Instructions for the task -> The answer must be every line of the records below that holds the word "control".
BEGIN Source material
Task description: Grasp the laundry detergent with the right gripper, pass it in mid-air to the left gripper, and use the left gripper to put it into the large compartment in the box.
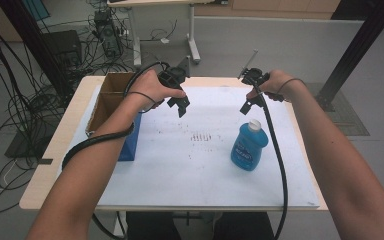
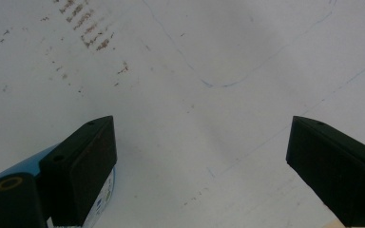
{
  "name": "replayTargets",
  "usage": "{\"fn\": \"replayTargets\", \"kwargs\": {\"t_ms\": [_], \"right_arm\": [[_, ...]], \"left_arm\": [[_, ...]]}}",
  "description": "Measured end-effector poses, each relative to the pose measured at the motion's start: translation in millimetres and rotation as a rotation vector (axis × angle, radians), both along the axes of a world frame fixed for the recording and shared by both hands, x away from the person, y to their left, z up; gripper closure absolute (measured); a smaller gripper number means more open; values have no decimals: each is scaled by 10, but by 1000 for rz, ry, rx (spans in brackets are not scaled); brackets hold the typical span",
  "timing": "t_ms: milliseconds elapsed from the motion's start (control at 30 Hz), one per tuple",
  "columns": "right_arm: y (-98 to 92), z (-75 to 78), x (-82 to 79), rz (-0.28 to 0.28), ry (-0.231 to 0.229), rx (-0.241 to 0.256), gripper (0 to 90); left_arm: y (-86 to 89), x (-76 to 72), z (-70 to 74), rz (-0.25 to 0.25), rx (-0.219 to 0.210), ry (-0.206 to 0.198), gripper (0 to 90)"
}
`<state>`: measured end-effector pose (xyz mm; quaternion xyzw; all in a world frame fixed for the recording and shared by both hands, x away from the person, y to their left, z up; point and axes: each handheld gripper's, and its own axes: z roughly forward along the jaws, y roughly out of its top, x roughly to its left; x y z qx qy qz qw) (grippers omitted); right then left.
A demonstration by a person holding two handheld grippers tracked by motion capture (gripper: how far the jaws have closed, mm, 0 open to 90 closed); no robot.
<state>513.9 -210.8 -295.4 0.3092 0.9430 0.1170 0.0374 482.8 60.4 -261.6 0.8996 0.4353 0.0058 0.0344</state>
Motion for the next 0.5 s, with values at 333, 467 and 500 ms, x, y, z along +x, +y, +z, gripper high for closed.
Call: {"fn": "replayTargets", "kwargs": {"t_ms": [333,467,500], "right_arm": [[-18,45,-22,-6,-12,-5,94],[-45,60,-26,-12,-22,-5,94],[-72,67,-36,-25,-21,6,96]], "left_arm": [[7,-3,23,-2,10,7,112],[30,-14,38,3,2,8,111],[44,-27,49,9,-2,2,111]]}}
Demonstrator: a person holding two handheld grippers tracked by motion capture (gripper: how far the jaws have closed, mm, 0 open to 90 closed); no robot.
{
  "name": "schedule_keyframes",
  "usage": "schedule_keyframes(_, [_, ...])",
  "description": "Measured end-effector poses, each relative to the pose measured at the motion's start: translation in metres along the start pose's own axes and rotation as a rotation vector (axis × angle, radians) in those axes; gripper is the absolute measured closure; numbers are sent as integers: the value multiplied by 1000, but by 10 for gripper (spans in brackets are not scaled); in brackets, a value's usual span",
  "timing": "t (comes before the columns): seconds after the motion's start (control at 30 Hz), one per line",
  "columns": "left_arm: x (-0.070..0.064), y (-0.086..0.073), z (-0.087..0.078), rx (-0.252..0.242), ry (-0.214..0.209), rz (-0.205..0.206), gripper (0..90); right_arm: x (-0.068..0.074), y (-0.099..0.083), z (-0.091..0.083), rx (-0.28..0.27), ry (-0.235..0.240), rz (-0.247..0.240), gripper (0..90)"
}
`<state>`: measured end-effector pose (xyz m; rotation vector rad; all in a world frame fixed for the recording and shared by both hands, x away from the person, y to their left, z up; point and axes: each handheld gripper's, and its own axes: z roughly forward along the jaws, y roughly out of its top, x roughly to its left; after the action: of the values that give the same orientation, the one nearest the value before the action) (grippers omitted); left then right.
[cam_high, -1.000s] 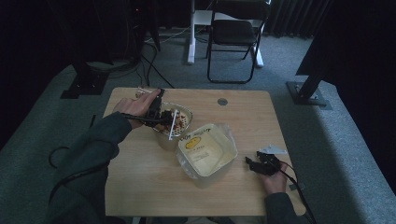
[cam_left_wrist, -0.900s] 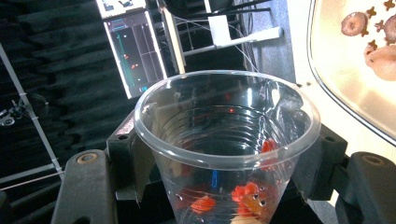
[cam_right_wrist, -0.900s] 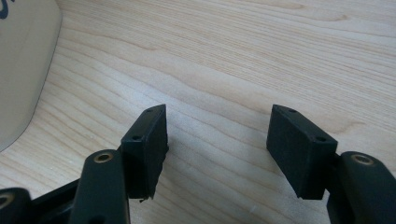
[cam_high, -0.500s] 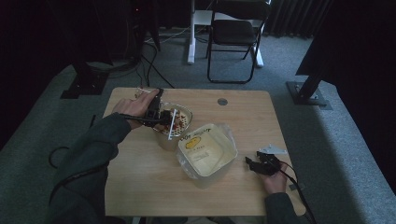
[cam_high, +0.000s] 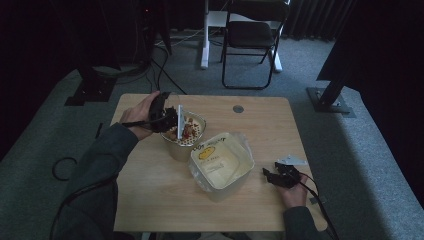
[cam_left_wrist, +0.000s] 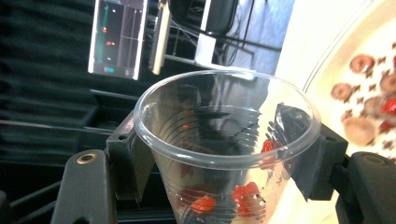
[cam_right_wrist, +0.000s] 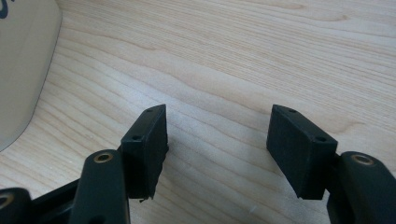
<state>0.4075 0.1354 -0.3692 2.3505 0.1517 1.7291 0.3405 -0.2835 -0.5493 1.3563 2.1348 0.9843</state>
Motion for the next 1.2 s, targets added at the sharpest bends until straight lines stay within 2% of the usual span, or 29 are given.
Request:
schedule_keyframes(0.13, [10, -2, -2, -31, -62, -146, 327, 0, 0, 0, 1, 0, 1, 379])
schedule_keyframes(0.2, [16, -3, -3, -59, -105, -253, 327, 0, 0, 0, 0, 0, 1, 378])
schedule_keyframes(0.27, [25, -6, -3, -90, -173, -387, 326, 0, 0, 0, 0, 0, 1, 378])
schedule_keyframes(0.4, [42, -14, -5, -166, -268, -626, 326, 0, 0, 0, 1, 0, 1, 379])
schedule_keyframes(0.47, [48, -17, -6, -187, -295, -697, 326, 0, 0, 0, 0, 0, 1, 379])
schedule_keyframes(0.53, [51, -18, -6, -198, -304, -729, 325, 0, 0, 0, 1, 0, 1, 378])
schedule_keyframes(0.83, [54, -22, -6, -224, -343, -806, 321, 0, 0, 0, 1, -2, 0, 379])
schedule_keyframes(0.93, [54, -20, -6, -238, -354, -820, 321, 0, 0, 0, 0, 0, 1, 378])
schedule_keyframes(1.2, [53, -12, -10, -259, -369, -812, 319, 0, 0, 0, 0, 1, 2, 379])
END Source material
Task result ->
  "timing": "t_ms: milliseconds elapsed from the motion's start (control at 30 Hz), one per tuple",
  "timing": "t (comes before the columns): seconds after the motion's start (control at 30 Hz), one per line",

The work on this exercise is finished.